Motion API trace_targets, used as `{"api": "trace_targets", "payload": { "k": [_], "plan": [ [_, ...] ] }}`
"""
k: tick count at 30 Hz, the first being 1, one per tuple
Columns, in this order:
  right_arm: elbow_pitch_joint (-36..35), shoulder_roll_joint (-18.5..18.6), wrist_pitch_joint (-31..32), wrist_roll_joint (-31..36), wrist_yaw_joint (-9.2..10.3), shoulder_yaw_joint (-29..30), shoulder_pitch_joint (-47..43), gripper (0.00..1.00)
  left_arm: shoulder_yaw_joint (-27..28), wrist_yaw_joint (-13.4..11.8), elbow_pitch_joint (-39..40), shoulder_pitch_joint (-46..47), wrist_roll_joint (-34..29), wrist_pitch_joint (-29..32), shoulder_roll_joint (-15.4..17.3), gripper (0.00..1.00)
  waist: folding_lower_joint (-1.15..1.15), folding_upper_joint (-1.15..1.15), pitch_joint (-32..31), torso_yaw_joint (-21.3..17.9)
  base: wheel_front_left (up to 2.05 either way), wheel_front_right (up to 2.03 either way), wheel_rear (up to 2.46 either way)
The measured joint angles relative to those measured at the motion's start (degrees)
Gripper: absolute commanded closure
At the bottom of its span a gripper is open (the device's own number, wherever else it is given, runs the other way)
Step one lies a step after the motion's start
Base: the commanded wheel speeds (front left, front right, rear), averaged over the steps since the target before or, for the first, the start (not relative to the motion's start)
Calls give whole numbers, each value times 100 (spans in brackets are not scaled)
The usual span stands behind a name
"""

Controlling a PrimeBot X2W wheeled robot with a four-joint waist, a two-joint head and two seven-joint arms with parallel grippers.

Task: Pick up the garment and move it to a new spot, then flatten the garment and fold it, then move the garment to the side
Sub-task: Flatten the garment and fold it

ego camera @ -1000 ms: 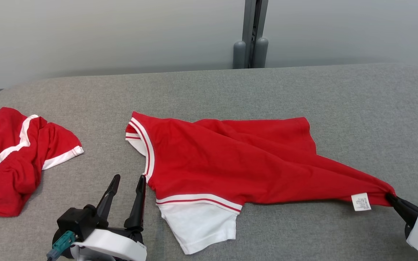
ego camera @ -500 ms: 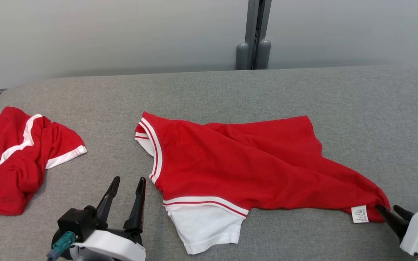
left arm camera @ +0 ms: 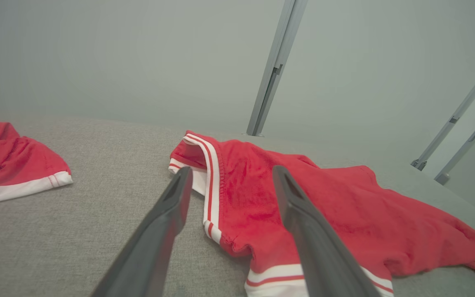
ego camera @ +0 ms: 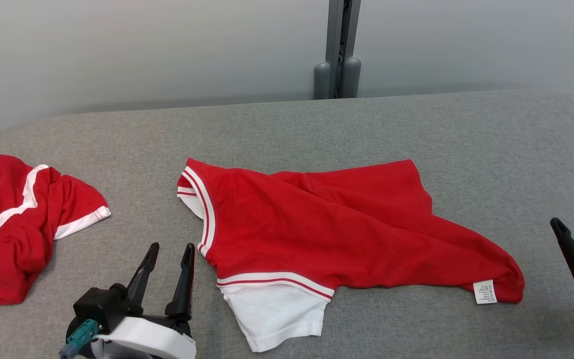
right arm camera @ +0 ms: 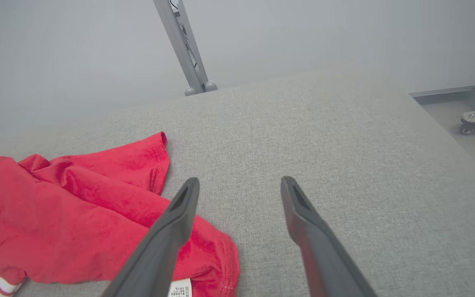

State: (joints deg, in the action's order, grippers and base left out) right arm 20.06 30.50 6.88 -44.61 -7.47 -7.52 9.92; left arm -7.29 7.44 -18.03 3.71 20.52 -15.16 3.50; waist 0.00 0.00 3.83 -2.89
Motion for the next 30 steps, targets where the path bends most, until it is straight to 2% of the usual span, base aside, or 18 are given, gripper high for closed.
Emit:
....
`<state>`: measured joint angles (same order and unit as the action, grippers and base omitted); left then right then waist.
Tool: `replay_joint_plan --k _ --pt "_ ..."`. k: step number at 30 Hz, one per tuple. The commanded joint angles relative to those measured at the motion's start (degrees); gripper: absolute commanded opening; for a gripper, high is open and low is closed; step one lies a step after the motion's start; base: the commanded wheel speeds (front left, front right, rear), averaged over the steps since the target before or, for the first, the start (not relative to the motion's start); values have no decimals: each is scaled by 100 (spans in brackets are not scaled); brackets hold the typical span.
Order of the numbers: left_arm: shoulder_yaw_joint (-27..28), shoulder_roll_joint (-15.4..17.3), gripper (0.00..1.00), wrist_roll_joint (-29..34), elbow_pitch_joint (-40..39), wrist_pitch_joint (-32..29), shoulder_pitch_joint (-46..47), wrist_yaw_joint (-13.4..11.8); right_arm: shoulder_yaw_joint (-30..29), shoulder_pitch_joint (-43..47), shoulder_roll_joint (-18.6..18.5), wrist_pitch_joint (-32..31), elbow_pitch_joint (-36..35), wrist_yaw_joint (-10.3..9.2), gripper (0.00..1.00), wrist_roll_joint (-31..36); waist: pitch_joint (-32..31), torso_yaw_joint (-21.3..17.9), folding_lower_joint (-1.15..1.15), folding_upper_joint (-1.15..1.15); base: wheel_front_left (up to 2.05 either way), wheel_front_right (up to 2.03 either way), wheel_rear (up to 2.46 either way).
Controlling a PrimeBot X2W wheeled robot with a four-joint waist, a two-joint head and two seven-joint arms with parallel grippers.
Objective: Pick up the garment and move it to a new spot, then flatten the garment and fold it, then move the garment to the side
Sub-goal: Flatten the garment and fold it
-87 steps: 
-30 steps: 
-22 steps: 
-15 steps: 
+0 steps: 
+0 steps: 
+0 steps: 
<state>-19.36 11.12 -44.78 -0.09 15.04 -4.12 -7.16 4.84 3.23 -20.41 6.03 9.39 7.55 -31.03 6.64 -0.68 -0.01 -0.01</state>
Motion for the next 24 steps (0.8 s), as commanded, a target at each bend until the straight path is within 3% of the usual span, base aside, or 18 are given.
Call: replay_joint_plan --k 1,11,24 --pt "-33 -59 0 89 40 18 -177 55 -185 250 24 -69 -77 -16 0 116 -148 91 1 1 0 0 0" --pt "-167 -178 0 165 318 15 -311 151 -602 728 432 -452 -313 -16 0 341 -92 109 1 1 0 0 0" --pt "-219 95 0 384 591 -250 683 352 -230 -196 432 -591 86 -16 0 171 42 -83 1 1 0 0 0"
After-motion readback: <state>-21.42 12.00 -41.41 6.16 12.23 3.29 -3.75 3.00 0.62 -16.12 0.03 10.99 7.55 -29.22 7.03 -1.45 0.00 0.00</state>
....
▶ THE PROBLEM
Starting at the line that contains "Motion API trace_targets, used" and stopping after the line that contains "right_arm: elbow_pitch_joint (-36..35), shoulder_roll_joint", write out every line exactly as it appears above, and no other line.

▶ REPLY
Motion API trace_targets, used as `{"api": "trace_targets", "payload": { "k": [_], "plan": [ [_, ...] ] }}`
"""
k: tick count at 30 Hz, the first being 1, one per tuple
Columns, in this order:
  right_arm: elbow_pitch_joint (-36..35), shoulder_roll_joint (-18.5..18.6), wrist_pitch_joint (-31..32), wrist_roll_joint (-31..36), wrist_yaw_joint (-9.2..10.3), shoulder_yaw_joint (-29..30), shoulder_pitch_joint (-47..43), gripper (0.00..1.00)

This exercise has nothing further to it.